--- Entries supplied ---

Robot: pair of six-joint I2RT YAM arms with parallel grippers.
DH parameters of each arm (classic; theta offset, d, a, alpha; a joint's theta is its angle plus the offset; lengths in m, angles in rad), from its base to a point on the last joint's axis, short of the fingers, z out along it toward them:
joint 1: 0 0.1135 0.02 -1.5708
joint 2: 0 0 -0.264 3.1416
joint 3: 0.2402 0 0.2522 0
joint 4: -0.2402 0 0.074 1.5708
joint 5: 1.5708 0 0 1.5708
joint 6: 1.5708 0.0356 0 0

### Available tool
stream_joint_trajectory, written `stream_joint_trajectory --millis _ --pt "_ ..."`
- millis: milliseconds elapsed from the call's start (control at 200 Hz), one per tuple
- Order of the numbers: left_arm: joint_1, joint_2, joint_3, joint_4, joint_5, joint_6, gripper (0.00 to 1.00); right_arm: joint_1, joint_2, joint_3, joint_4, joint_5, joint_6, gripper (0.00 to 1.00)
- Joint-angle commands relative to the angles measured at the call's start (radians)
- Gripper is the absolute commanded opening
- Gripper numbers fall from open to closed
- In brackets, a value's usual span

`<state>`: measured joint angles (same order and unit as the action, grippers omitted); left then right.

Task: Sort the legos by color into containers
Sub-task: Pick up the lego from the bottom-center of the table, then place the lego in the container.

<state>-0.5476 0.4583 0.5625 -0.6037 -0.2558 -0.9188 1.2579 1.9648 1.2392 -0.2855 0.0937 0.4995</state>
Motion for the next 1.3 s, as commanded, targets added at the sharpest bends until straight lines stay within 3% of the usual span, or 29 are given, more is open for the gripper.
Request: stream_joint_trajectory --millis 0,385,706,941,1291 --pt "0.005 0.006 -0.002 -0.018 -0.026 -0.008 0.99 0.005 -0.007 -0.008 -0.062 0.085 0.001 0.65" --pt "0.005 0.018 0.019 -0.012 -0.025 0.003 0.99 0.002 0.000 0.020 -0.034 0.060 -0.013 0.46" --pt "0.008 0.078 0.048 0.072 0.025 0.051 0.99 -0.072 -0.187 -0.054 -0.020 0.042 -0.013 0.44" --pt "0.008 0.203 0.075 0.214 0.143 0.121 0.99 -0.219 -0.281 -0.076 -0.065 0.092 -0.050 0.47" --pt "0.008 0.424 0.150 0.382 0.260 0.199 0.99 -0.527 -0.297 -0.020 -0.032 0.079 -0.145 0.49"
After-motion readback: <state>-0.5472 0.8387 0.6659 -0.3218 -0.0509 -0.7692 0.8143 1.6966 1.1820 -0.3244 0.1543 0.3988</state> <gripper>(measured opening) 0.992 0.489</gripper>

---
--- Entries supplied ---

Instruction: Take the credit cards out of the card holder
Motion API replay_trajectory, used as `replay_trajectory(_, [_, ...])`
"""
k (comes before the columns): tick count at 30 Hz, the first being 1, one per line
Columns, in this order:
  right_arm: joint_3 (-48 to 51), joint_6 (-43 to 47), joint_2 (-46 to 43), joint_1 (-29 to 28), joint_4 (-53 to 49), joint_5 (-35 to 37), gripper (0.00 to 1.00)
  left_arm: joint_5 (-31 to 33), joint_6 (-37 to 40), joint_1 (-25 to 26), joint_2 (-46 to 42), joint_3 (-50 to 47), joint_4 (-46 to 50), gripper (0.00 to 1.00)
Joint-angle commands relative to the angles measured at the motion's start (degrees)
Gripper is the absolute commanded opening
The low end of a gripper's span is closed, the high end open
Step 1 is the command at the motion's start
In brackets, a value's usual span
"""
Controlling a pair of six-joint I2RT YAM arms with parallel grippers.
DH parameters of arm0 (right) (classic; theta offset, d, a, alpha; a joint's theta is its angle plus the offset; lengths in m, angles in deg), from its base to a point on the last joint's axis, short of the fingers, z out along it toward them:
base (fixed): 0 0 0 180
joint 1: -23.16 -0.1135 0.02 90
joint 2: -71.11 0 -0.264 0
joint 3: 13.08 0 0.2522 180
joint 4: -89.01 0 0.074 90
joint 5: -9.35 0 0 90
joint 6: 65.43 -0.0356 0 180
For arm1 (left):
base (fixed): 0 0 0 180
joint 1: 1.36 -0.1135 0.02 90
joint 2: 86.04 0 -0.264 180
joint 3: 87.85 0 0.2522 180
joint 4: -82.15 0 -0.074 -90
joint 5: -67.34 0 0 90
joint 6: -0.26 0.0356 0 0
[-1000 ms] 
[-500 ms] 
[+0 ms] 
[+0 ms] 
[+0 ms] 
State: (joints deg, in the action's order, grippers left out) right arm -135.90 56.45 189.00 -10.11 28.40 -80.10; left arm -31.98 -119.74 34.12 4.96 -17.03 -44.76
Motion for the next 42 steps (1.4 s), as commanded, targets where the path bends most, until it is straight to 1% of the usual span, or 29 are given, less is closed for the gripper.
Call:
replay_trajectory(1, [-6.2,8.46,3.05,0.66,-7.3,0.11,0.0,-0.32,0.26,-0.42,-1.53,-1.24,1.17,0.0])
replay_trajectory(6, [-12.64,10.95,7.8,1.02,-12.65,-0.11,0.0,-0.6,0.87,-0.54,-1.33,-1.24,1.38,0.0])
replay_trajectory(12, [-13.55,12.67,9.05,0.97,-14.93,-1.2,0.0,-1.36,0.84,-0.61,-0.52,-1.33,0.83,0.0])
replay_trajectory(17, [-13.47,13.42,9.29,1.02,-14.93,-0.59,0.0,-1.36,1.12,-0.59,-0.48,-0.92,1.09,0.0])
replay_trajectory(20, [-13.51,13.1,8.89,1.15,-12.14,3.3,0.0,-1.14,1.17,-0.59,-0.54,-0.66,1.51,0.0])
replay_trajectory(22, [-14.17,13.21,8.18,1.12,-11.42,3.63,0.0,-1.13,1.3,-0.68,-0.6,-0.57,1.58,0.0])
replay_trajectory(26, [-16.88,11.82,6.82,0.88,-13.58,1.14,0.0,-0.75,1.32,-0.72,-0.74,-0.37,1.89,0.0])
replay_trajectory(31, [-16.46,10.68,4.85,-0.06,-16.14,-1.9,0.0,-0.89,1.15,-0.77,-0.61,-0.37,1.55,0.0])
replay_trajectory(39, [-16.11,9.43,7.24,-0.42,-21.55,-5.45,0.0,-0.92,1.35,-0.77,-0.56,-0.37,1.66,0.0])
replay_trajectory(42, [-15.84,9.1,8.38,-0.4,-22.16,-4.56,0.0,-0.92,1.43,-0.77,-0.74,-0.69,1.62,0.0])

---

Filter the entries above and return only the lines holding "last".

◆ **Final answer**:
DH parameters of each arm (classic; theta offset, d, a, alpha; a joint's theta is its angle plus the offset; lengths in m, angles in rad), from its base to a point on the last joint's axis, short of the fingers, z out along it toward them:
DH parameters of arm0 (right) (classic; theta offset, d, a, alpha; a joint's theta is its angle plus the offset; lengths in m, angles in deg), from its base to a point on the last joint's axis, short of the fingers, z out along it toward them:

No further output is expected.